India pushes ahead with VAT
Agence France Presse
New Delhi, April 1:
The Indian government pushed ahead on Friday with the implementation of a nationwide Value Added Tax (VAT) despite ongoing protests by traders across the country who warned consumers to brace for a price rise shock. Many shopkeepers in major centres downed their shutters for the third straight day on Friday, complaining of confusion over the manner in which the tax was being implemented. “Today is only the first day of VAT. Its impact will become known in the days to come. We will check for any problems that consumers or traders may face because of VAT,” Delhi chief minister Shiela Dixit told reporters in defence of the tax. She said changes could be made in the law should hitches crop up.
However, traders said the law was being introduced haphazardly and was causing confusion and duplication of taxes. “Today, we are observing a nationwide Black Day. The kind of VAT being brought in will result in a steep hike in prices that will hit traders, consumers and the economy,” said Praveen Khandelwal, secretary general of the Confederation of All India Traders. Thousands of protestors staged rallies and demonstrations across the 20 states in which the tax was implemented, calling for a rollback. VAT is designed to cut multiple layers of levies, boost revenues, reduce inter-state barriers to trade and check tax evasion.

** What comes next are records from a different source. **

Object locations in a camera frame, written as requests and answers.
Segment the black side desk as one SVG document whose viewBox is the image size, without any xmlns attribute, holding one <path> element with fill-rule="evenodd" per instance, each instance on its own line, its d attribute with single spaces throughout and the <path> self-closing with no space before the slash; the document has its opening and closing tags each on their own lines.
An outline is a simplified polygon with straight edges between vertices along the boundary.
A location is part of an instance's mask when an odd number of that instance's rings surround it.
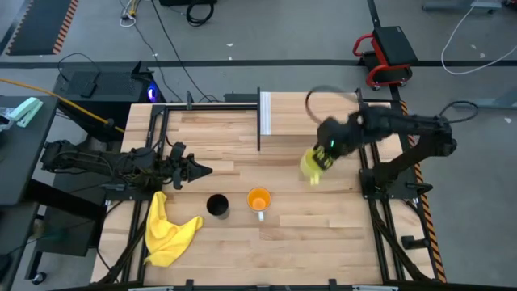
<svg viewBox="0 0 517 291">
<path fill-rule="evenodd" d="M 23 200 L 43 144 L 53 122 L 57 98 L 37 96 L 43 104 L 25 127 L 14 121 L 0 132 L 0 205 L 15 205 Z"/>
</svg>

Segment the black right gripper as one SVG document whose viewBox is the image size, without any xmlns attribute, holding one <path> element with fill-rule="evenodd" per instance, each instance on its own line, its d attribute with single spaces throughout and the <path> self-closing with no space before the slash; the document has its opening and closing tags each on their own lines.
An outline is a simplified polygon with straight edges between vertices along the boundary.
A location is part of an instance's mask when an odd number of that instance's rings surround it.
<svg viewBox="0 0 517 291">
<path fill-rule="evenodd" d="M 346 123 L 341 123 L 332 116 L 323 120 L 317 128 L 317 146 L 313 150 L 313 160 L 329 169 L 332 157 L 347 156 L 365 144 L 364 128 L 360 112 L 348 116 Z"/>
</svg>

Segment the yellow mug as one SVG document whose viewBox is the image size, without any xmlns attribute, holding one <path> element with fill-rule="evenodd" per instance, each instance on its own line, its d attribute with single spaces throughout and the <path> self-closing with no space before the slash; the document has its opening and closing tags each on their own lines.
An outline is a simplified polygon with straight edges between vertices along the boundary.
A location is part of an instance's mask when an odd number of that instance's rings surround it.
<svg viewBox="0 0 517 291">
<path fill-rule="evenodd" d="M 322 164 L 318 164 L 313 160 L 313 150 L 308 149 L 304 153 L 300 161 L 300 170 L 302 174 L 309 179 L 311 185 L 318 185 L 320 177 L 328 170 Z"/>
</svg>

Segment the orange black hazard tape strip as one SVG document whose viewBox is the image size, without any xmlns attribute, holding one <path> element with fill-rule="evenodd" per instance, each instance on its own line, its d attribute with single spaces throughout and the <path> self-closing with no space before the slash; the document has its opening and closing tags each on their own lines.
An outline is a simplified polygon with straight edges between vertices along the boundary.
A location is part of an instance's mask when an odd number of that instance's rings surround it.
<svg viewBox="0 0 517 291">
<path fill-rule="evenodd" d="M 399 101 L 399 103 L 401 105 L 401 110 L 402 110 L 403 114 L 405 116 L 408 116 L 409 110 L 406 106 L 406 103 L 404 101 Z M 417 142 L 412 137 L 408 136 L 407 139 L 408 139 L 408 142 L 411 147 L 416 146 Z M 416 175 L 416 181 L 418 183 L 423 183 L 422 171 L 421 171 L 419 162 L 417 162 L 414 165 L 414 173 Z M 420 202 L 418 202 L 417 205 L 419 208 L 422 209 L 422 213 L 423 213 L 424 234 L 426 235 L 427 240 L 429 241 L 430 246 L 428 247 L 428 249 L 431 253 L 430 259 L 431 259 L 431 263 L 432 263 L 432 266 L 434 269 L 435 278 L 436 278 L 436 280 L 438 280 L 442 283 L 447 283 L 447 278 L 446 278 L 445 271 L 443 268 L 442 258 L 439 253 L 439 245 L 437 242 L 437 238 L 435 236 L 435 228 L 432 223 L 431 209 L 429 206 L 429 201 L 426 196 L 427 192 L 419 194 Z"/>
</svg>

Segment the white mug with orange inside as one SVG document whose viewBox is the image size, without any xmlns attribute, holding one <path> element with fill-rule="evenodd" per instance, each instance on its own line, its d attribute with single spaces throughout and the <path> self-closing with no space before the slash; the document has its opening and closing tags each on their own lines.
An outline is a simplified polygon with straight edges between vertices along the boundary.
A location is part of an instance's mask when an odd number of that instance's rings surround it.
<svg viewBox="0 0 517 291">
<path fill-rule="evenodd" d="M 250 209 L 258 215 L 258 220 L 263 222 L 265 212 L 271 205 L 271 194 L 266 188 L 253 188 L 249 191 L 246 202 Z"/>
</svg>

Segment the black computer tower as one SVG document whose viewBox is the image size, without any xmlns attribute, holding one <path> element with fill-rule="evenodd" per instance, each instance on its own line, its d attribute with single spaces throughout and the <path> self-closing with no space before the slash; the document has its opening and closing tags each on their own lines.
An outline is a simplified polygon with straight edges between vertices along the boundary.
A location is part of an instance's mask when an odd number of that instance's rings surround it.
<svg viewBox="0 0 517 291">
<path fill-rule="evenodd" d="M 103 122 L 60 104 L 60 110 L 93 138 L 108 142 L 122 141 L 134 103 L 165 103 L 153 77 L 153 71 L 140 62 L 130 65 L 67 65 L 61 69 L 53 93 L 109 122 Z"/>
</svg>

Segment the yellow cloth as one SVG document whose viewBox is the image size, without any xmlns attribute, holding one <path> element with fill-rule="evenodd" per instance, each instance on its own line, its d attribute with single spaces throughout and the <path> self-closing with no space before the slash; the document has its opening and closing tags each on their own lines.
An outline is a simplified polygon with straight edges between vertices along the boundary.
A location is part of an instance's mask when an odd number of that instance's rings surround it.
<svg viewBox="0 0 517 291">
<path fill-rule="evenodd" d="M 169 267 L 191 245 L 196 232 L 204 225 L 201 216 L 193 217 L 183 225 L 175 225 L 166 213 L 167 195 L 158 191 L 153 199 L 145 223 L 145 245 L 149 252 L 145 263 L 155 267 Z"/>
</svg>

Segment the red and black rolling stool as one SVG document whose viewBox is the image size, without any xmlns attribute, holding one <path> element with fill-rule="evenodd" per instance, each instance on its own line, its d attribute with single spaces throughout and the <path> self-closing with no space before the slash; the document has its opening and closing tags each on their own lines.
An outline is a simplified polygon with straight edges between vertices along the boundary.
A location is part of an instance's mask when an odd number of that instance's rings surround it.
<svg viewBox="0 0 517 291">
<path fill-rule="evenodd" d="M 374 28 L 355 42 L 352 53 L 368 68 L 366 84 L 374 91 L 383 86 L 405 86 L 413 76 L 411 66 L 418 61 L 399 26 Z"/>
</svg>

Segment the black floor mat orange stripes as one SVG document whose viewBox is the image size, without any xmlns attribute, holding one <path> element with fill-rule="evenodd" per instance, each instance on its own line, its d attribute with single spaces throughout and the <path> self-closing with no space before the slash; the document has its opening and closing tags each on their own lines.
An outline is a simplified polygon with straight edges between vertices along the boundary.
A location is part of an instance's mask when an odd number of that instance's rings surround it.
<svg viewBox="0 0 517 291">
<path fill-rule="evenodd" d="M 78 9 L 78 0 L 30 0 L 11 41 L 8 56 L 57 55 Z"/>
</svg>

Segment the mint green stapler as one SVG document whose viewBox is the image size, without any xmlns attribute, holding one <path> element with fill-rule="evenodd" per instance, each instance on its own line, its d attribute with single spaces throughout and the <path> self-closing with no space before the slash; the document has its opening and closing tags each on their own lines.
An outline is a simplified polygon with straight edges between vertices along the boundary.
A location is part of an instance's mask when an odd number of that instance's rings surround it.
<svg viewBox="0 0 517 291">
<path fill-rule="evenodd" d="M 20 128 L 26 128 L 43 104 L 44 102 L 36 97 L 30 97 L 22 102 L 18 107 L 12 109 L 7 114 L 7 118 L 15 121 L 16 125 Z"/>
</svg>

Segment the tall black cup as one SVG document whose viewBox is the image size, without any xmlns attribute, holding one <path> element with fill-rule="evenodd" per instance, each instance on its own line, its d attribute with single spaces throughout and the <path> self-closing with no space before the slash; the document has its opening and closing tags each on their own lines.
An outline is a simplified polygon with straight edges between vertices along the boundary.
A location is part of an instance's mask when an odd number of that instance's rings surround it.
<svg viewBox="0 0 517 291">
<path fill-rule="evenodd" d="M 220 220 L 225 220 L 229 216 L 229 201 L 222 194 L 210 196 L 206 208 L 211 215 Z"/>
</svg>

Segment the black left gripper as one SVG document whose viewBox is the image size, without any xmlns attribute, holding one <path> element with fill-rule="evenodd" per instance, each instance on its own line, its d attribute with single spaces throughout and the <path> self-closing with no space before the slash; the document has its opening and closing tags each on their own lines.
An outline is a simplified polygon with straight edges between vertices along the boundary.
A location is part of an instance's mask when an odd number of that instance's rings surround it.
<svg viewBox="0 0 517 291">
<path fill-rule="evenodd" d="M 181 189 L 184 178 L 182 172 L 187 169 L 187 161 L 183 157 L 183 152 L 186 146 L 182 142 L 175 142 L 172 145 L 171 152 L 165 160 L 165 166 L 163 167 L 164 176 L 169 179 L 167 183 L 172 183 L 174 189 Z M 199 164 L 194 156 L 188 157 L 188 180 L 194 181 L 200 179 L 212 173 L 212 168 Z"/>
</svg>

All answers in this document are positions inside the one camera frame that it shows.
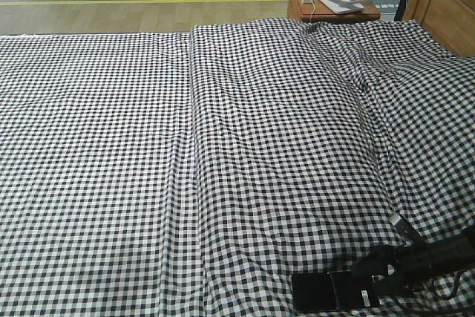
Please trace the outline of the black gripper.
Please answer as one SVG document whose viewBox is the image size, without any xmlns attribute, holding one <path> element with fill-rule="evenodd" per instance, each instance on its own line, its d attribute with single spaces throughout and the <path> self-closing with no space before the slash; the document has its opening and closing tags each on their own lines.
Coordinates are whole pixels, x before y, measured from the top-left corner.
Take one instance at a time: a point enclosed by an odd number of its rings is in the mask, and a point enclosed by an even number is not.
<svg viewBox="0 0 475 317">
<path fill-rule="evenodd" d="M 445 245 L 374 246 L 351 267 L 353 276 L 387 276 L 390 280 L 428 280 L 445 274 Z"/>
</svg>

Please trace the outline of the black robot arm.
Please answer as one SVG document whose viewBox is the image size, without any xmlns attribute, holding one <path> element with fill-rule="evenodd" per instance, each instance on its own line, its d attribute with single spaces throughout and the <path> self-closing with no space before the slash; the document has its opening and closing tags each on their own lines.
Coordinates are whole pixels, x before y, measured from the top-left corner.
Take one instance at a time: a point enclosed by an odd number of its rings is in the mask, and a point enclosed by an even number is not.
<svg viewBox="0 0 475 317">
<path fill-rule="evenodd" d="M 410 285 L 430 278 L 474 268 L 474 227 L 434 242 L 422 240 L 409 246 L 374 246 L 355 263 L 354 276 L 384 276 L 385 284 Z"/>
</svg>

However, seven Indian states controlled by the opposition Bharatiya Janata Party (BJP) have refused to implement the tax, saying they will lose revenue and that administrative problems remain in assessing the levy. Traders say the new system will increase their paperwork, bureaucratic hurdles and the tax burden they have to shoulder. VAT sets new rates on 500 items, with 250 essentials ranging from farm products to medicines taxed at four per cent and the rest at 12.5 per cent. Economists say a nationwide sales tax is essential for the government to fund ambitious spending plans to cut poverty and build new infrastructure such as roads, ports and power plants.
India’s federal and state governments run chronic budget deficits made worse by widespread
tax evasion. Only 20 million people pay income tax in the nation of one billion people and a middle-class estimated at 150 to 250 million.